Sono passati anni, ma l’oramai vecchio e noioso boom delle “piattaforme” e, ora, la diffusa isteria sui NFT dimostrano ancora una volta corretto l’assunto —già chiaro ai tempi— che nei servizi digitali il modello di business è nomadico e predatorio. L’assenza di costi di impianto comparabili a quelli necessari per progettare, costruire fabbriche e macchinari, la disponibilità ubiqua di potenza di calcolo e storage, banda sempre più larga ma piena di niente accelerano la possibilità di buttare sul mercato qualsiasi cosa, vedere che succede e se va male riprovarci con qualcos’altro. Ma intanto si lasciano vittime sulle strade nel senso di speculazioni andate male, soldi sprecati e occasioni perdute. È il capitalismo, bellezza?

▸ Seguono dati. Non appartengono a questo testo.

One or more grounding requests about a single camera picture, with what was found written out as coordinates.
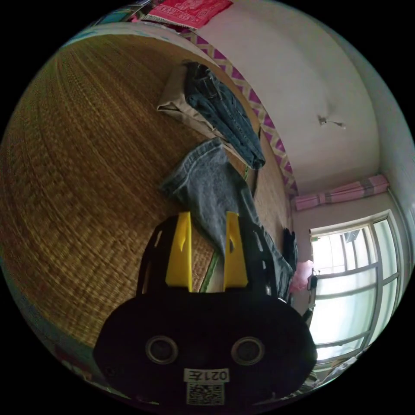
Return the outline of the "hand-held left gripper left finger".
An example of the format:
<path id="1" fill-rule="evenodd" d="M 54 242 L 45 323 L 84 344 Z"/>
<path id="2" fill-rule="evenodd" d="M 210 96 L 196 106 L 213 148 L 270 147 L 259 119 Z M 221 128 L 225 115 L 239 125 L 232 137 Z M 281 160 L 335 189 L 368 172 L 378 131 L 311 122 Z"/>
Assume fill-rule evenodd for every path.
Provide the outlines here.
<path id="1" fill-rule="evenodd" d="M 166 271 L 169 287 L 192 291 L 192 224 L 190 212 L 181 212 L 174 227 Z"/>

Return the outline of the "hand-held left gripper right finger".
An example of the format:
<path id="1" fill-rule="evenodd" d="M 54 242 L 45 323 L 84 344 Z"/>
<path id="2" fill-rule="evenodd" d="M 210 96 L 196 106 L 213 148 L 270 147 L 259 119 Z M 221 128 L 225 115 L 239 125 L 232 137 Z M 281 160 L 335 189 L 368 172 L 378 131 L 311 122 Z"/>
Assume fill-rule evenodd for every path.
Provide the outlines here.
<path id="1" fill-rule="evenodd" d="M 248 284 L 239 215 L 227 212 L 223 290 L 245 288 Z"/>

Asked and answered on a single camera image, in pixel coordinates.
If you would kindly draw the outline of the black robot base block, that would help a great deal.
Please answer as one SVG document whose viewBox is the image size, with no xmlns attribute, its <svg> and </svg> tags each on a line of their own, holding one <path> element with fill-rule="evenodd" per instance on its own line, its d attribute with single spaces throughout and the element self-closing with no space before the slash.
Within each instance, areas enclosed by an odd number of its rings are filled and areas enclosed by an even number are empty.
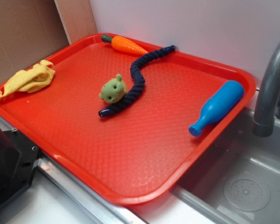
<svg viewBox="0 0 280 224">
<path fill-rule="evenodd" d="M 0 128 L 0 209 L 31 187 L 39 154 L 21 131 Z"/>
</svg>

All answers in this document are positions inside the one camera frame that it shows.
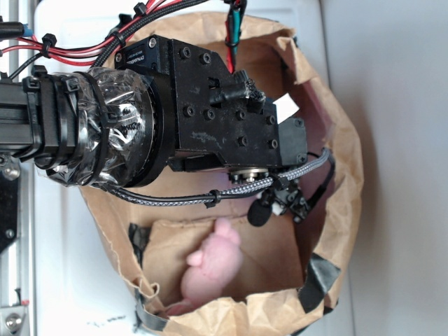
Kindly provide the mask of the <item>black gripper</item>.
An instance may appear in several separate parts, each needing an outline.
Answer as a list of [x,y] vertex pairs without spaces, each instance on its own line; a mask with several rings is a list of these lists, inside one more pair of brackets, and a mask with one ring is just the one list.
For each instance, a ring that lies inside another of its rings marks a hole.
[[175,172],[276,171],[307,161],[304,121],[285,120],[245,71],[230,73],[218,53],[149,36],[118,52],[115,67],[144,81],[149,120],[135,184]]

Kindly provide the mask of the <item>robot arm with plastic wrap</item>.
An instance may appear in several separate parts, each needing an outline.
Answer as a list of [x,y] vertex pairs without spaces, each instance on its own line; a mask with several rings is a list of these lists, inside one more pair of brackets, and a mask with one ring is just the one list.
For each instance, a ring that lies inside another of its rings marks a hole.
[[221,57],[153,35],[112,69],[1,79],[1,154],[32,161],[66,186],[141,187],[175,172],[303,165],[300,118],[279,108]]

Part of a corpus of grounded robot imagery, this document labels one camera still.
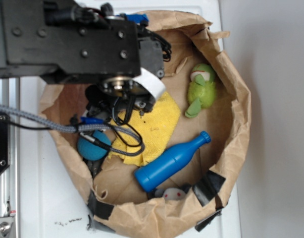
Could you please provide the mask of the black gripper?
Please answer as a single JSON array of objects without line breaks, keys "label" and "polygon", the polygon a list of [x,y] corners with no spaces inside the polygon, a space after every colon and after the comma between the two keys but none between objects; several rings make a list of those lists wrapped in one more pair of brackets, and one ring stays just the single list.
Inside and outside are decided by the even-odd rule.
[{"label": "black gripper", "polygon": [[142,116],[151,112],[154,106],[147,95],[115,97],[103,93],[96,85],[87,87],[85,96],[88,100],[88,117],[102,119],[104,122],[113,120],[116,124],[127,124],[133,111],[139,111]]}]

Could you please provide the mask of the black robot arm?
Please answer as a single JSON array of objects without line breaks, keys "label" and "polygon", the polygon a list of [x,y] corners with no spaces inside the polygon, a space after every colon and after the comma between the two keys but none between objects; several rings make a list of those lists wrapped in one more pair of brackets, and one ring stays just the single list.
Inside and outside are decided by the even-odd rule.
[{"label": "black robot arm", "polygon": [[0,0],[0,79],[93,84],[90,105],[113,116],[149,113],[165,90],[171,45],[145,14],[116,15],[73,0]]}]

Forse si, ma è curioso, a questo proposito, che il recente ritorno di fiamma (o di moda) della responsabilità collettiva non abbia indotto le persone a domandarsi dove sia l’etica del creare speculazioni come i Nft “solo perchè si può” senza preoccuparsi del loro impatto sulla vita di ciascuno di noi. E, prevenendo l’eccezione, questo non è un ragionamento da “boomer”. O, meglio, lo è se “essere boomer” significa rifiutarsi di inseguire in modo acritico qualsiasi gadget il marketing dell’Ict scarica sul mercato, lasciando ad altri che non possono avere una storia il privilegio di sentirsi “moderni”.